Slide your throwing arm into the Pocket Path sleeve and get comfortable in your starting stance. The sleeve creates a consistent reference point, helping you feel where your arm should be.
As you begin your throwing motion, guide your arm back through the sleeve. This reinforces the proper arm path and timing, preventing early arm action or drifting out of position.
Continue through your natural throwing motion, allowing your arm to move freely out of the sleeve into release. This helps translate the trained movement into a smooth, game-ready throw.
Team coaches face real constraints when trying to develop throwing mechanics:
• Large rosters
• Limited practice time
• Multiple coaching responsibilities
• Players at different development stages
Because of these realities, it’s impossible for a coach to personally monitor every throw, correct subtle timing errors in real time, and ensure every repetition is high quality.
Pocket Path solves this by providing a training system that guides movement, delivers feedback, and allows athletes to self-correct.
Throwing development does not require long training sessions.
5–10 minutes of focused guided reps, performed consistently with clear feedback, can produce more durable learning than occasional long throwing sessions.
Pocket Path makes this level of focused training realistic inside normal team practice.
Traditional throwing practice often wastes valuable reps:
• Long resets and chasing balls
• Missed or low-intent throws
• Inconsistent mechanics
A 5-minute Pocket Path training block can deliver:
• 30–50 quality throws per athlete
• Consistent mechanics
• Minimal arm stress
That level of repetition and efficiency is difficult to achieve with traditional partner throwing or long toss.
Pocket Path drills are largely self-regulating.
• The sleeve guides the arm along the correct path
• Athletes feel correct vs incorrect mechanics
• Errors become obvious without coach intervention
This allows coaches to:
• Set the drill
• Explain the goal
• Supervise the group instead of correcting individual throws
Pocket Path fits naturally into existing practice structures.
Examples include:
• 5 minutes of Pocket Path + wall plyo after warm-up or catch play
• 6–8 minute blocks between hitting groups
• Rotating stations (throwing, hitting, defense)

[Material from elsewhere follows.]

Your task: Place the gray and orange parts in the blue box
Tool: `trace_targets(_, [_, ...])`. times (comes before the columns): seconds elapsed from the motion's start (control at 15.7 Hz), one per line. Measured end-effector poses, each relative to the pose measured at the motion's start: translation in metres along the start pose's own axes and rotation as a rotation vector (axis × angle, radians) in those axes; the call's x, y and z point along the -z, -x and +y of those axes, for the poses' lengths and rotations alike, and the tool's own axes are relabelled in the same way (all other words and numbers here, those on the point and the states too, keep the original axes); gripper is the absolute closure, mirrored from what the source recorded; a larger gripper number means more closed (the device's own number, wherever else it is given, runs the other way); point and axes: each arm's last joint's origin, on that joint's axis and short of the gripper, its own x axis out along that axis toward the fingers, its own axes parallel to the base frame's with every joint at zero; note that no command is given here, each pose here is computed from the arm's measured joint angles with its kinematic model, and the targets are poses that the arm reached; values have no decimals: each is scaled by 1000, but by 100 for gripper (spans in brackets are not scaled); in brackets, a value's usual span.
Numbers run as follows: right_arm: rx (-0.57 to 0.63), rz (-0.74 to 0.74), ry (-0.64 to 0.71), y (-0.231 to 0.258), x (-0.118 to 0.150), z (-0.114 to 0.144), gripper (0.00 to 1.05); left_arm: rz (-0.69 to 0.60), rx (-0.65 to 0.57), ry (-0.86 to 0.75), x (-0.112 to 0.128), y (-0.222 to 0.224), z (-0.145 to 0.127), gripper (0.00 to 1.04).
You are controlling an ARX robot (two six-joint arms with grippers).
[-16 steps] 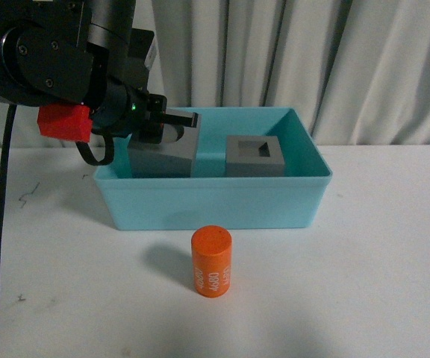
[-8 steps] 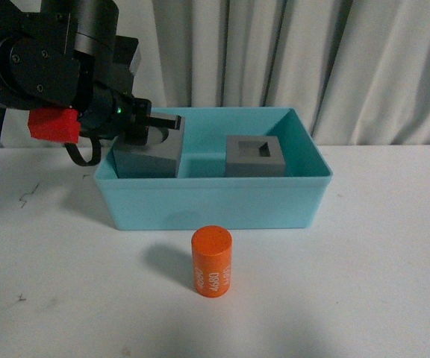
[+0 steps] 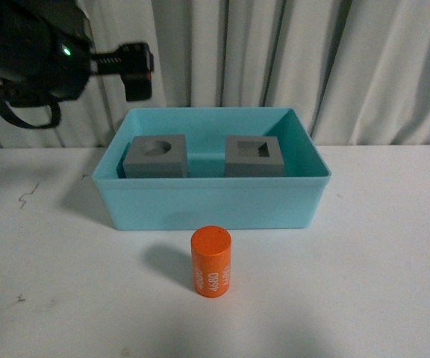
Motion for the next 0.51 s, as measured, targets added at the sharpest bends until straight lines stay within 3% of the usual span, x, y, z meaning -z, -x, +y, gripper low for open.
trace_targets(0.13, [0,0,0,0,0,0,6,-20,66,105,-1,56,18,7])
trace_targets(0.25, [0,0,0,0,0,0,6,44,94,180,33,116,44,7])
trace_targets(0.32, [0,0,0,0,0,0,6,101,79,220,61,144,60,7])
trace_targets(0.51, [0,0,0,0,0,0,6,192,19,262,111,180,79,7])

• Indoor or inclement weather practices
Investing a few minutes upfront in throwing skill development can:
• Reduce wild throws during drills
• Decrease arm soreness complaints
• Improve practice flow
• Reduce injury disruptions
• Allow all players to compete more effectively for positions
Every team practice already includes time spent throwing.
The difference is whether that time is used for intentional skill development or simply “getting loose.”
Pocket Path drills are short, efficient, guided, self-correcting, and scalable, allowing coaches to turn one of the hardest baseball skills to teach into one of the easiest skills to develop.